Sans intervention politique, l’inflexibilité de certains propriétaires privés pourrait pousser de nombreuses entreprises et entrepreneurs à déposer le bilan de leurs clubs. Selon Radhouane Chaabouni, vice-président de la Chambre, de nombreux gérants ont d’ores et déjà signalé des cas d’envoi de huissiers de justice demandant l’évacuation des lieux.  


C’est pourquoi, le syndicat appelle l’Etat à mettre en place un moratoire pour interdire l’expulsion, demander la suppression des loyers pendant la période de confinement, jusqu’à la reprise des activités, et inciter à la réduction des loyers, tout en accompagnant progressivement les loyers jusqu’à la fin de l’année 2020, de sorte de permettre aux entreprises de rouvrir et de survivre à cette crise.


« Nous parlons de PME qui emploient souvent en tant que coachs, payés à la séance, des indépendants et des diplômés d’instituts sportifs en attendant qu’ils sécurisent un emploi, sachant que ces derniers n’ont même pas droit à l’aide sociale de 200 dinars », déplore Chaabouni.


 


Mesures d’incitation sociale et fiscale


Toute entreprise qui fournit des services de sport et de bien-être est de grande utilité publique quand on sait que la pratique régulière du sport prévient des pathologies lourdes (comme certains cancers) et réduit considérablement les risques cardiovasculaires, rappelle la même source, pour réclamer par ailleurs un ajustement du taux de la TVA à 7% au lieu de 19%, tout en s’engageant à répercuter cette baisse de TVA sur les prix des abonnements.


Aux Etats-Unis, de nombreux assureurs privés proposent ainsi à leurs clients de prendre en charge tout ou partie de leur abonnement aux gyms, de sorte de réduire les coûts d’éventuelles maladies chroniques.


« La saisonnalité des inscriptions étant concentrée sur les mois de janvier et septembre, rouvrir en mai (pendant le ramadan), voire en juin, avec une trésorerie au plus bas, et des charges supplémentaires (limitation des accès aux clubs, matériels de protection et de désinfection, renforcer le personnel de nettoyage…) pourrait être fatal. « Au moment de rouvrir, nous serons déjà dans la basse saison que constitue traditionnellement le mois du ramadan, doublé de la basse saison estivale de la saison chaude de l’été. Or aucune entreprise ne peut tenir au-delà de 6 mois de quasi inactivité, avertit Radhouane Chaabouni.  

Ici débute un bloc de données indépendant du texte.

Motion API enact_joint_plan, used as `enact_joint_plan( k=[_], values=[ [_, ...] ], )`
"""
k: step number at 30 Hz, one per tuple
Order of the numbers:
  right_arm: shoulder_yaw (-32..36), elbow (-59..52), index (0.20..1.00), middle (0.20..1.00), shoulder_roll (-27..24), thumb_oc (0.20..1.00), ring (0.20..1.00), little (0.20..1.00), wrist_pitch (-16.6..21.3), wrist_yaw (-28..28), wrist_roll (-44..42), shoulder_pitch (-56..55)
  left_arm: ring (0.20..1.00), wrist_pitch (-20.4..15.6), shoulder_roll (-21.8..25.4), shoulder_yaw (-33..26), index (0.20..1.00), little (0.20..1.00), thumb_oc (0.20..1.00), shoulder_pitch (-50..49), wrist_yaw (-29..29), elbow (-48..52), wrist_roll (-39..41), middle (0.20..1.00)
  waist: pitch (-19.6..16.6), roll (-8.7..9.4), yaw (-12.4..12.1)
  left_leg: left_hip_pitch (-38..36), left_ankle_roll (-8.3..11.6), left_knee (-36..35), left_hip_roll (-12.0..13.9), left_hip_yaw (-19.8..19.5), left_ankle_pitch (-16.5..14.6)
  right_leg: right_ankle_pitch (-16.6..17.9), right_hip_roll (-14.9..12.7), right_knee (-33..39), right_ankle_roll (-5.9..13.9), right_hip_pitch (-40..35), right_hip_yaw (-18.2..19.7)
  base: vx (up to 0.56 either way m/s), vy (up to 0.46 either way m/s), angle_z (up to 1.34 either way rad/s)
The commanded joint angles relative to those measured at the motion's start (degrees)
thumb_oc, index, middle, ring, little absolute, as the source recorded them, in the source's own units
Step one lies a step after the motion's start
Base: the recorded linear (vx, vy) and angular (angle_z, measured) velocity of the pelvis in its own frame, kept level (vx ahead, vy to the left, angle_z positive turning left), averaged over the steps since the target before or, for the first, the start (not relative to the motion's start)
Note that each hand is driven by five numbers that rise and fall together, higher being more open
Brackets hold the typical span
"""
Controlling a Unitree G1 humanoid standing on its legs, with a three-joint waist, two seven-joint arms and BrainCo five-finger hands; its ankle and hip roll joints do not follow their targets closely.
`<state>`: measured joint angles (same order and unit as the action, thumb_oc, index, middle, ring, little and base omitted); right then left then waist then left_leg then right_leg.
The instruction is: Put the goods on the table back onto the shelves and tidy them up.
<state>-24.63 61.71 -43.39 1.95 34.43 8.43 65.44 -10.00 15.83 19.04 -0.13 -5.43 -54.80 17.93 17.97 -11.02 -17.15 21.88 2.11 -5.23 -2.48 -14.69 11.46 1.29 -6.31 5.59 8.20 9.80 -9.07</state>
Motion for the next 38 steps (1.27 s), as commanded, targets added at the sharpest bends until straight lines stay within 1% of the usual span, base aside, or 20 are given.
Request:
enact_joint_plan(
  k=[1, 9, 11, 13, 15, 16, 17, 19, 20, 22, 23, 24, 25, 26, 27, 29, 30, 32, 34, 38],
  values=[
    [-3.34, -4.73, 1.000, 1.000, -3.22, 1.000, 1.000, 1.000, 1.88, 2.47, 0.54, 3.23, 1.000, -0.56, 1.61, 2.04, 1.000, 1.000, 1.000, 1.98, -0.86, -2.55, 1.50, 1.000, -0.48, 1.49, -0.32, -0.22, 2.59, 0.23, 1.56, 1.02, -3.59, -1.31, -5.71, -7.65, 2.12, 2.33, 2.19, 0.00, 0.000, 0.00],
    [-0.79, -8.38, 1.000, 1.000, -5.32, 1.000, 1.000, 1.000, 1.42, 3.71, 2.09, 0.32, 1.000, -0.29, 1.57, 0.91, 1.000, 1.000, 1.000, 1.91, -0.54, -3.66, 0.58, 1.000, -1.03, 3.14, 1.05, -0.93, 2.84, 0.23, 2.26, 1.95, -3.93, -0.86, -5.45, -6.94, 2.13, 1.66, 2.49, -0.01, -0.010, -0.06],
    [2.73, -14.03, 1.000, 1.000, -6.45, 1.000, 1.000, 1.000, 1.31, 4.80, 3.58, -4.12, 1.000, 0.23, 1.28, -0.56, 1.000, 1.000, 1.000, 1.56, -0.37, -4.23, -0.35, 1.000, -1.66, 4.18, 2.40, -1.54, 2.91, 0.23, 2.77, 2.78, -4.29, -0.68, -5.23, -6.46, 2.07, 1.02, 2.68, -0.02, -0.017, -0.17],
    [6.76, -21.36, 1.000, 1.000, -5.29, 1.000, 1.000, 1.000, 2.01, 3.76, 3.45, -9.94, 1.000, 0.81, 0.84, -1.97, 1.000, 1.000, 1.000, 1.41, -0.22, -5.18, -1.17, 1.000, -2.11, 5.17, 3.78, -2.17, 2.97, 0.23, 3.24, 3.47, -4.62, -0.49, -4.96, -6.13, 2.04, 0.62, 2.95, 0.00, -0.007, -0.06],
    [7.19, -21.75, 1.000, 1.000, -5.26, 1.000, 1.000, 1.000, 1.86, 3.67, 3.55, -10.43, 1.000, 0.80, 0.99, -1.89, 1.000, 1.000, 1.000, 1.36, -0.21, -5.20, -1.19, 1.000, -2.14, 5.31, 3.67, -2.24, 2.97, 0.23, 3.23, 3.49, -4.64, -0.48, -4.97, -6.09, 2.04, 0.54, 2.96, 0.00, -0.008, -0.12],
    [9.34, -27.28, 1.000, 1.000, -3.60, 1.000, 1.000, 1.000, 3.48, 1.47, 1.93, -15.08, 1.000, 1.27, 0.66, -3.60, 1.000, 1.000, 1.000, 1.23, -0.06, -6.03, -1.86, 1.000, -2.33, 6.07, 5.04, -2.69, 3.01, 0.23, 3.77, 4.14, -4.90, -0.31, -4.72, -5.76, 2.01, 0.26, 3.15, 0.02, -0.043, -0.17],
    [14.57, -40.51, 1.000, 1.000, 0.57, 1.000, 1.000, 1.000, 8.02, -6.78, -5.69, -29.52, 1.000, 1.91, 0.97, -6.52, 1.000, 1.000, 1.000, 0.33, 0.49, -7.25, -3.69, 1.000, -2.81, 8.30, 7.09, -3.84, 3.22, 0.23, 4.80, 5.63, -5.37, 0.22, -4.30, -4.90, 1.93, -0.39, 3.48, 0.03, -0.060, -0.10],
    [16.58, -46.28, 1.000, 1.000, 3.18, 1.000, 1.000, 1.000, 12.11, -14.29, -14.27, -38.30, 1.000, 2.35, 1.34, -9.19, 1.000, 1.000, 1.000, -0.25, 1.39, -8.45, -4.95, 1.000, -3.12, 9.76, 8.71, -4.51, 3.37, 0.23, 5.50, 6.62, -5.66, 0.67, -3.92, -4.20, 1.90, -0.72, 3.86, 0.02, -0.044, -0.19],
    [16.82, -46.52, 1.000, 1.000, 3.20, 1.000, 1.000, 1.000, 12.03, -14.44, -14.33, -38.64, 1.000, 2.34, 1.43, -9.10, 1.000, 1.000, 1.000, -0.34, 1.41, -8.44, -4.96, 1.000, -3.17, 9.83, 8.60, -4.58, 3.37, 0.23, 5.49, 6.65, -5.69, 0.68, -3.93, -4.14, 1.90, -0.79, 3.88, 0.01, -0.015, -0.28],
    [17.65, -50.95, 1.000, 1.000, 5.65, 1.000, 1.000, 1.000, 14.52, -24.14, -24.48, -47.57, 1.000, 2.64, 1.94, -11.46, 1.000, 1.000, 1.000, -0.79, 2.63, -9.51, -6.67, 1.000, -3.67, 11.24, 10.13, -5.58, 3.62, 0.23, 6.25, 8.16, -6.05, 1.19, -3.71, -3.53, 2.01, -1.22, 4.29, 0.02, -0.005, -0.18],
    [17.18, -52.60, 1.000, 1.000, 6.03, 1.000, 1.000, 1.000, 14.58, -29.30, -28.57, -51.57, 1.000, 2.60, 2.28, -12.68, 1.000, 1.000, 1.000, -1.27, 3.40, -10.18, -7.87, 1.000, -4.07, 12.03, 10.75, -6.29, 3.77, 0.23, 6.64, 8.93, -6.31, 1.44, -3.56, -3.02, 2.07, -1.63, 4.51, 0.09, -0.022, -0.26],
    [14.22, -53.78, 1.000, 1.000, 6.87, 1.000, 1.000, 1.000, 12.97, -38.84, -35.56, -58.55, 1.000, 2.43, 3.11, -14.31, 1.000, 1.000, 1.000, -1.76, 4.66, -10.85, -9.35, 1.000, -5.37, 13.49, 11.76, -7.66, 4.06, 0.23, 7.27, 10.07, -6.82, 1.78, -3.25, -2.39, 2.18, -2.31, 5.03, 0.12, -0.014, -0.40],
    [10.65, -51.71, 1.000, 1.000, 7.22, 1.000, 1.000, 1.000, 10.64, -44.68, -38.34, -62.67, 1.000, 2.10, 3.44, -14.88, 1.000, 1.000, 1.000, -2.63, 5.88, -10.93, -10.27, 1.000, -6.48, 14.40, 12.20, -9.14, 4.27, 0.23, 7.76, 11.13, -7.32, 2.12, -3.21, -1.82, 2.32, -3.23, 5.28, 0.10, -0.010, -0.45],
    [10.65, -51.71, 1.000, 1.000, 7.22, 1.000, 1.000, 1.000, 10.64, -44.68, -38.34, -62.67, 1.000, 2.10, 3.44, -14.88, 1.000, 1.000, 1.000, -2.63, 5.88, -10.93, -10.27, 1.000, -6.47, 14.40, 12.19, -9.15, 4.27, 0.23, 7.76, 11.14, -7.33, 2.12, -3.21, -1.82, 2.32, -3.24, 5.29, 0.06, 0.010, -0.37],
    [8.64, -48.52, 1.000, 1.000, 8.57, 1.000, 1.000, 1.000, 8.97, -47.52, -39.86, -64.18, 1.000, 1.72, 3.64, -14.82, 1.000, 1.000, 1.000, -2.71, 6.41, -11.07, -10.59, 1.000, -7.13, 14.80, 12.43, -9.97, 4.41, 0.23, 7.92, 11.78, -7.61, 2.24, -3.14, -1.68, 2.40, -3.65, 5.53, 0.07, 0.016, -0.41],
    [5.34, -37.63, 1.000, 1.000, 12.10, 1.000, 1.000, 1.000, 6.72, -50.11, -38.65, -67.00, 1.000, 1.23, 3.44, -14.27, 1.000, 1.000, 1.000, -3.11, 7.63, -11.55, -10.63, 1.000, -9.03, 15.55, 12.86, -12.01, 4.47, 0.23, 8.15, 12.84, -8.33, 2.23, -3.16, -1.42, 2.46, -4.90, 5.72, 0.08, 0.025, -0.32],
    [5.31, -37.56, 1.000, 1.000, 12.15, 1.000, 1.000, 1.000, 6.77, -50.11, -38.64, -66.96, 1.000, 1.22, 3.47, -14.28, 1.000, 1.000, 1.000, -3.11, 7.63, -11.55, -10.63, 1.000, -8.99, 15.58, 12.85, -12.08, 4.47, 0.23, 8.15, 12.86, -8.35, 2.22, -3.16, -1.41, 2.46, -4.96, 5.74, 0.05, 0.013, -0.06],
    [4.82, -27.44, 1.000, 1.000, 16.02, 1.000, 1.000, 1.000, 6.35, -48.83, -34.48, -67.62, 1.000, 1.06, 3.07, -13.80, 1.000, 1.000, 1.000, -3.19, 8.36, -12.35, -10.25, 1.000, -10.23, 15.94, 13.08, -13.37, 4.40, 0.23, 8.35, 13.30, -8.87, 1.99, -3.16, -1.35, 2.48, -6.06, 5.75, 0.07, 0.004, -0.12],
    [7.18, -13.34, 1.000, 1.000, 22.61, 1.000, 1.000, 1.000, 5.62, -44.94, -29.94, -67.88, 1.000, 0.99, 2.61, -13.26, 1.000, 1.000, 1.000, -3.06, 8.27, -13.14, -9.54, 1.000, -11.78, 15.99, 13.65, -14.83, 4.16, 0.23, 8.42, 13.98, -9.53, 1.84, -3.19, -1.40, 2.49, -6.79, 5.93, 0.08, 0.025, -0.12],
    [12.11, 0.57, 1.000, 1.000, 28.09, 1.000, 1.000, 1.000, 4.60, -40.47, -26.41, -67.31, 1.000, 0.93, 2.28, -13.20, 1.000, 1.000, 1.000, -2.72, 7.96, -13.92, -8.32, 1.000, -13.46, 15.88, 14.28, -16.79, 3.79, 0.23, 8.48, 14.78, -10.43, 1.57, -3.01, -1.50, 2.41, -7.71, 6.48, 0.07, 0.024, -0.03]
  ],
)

Il faudrait donc que l’Etat accompagne ces réouvertures, en mettant en place une exonération des charges sociales et un décalage des dettes fiscales jusqu’à la fin de l’année, conlut la lettre adressée à Elyes Fakhfakh et au ministère de tutelle, qui ne trouve pour l’instant « aucune réponse », selon Chaabouni.


A l’avenir, à condition de respecter un cahier des charges sanitaire strict en salle, les entreprises de sport et de remise en forme renforcent l’immunité collective, rendent les populations plus résistantes aux infections y compris respiratoires. Il est donc de l’intérêt général et de celui de l’Etat de les sauver.  


En France où l’Etat s’est engagé à une batterie de mesures en leur faveur, 30% du secteur pourrait disparaître selon les analystes, tandis qu’en Tunisie, c’est près de la moitié du secteur qui est menacé d’extinction.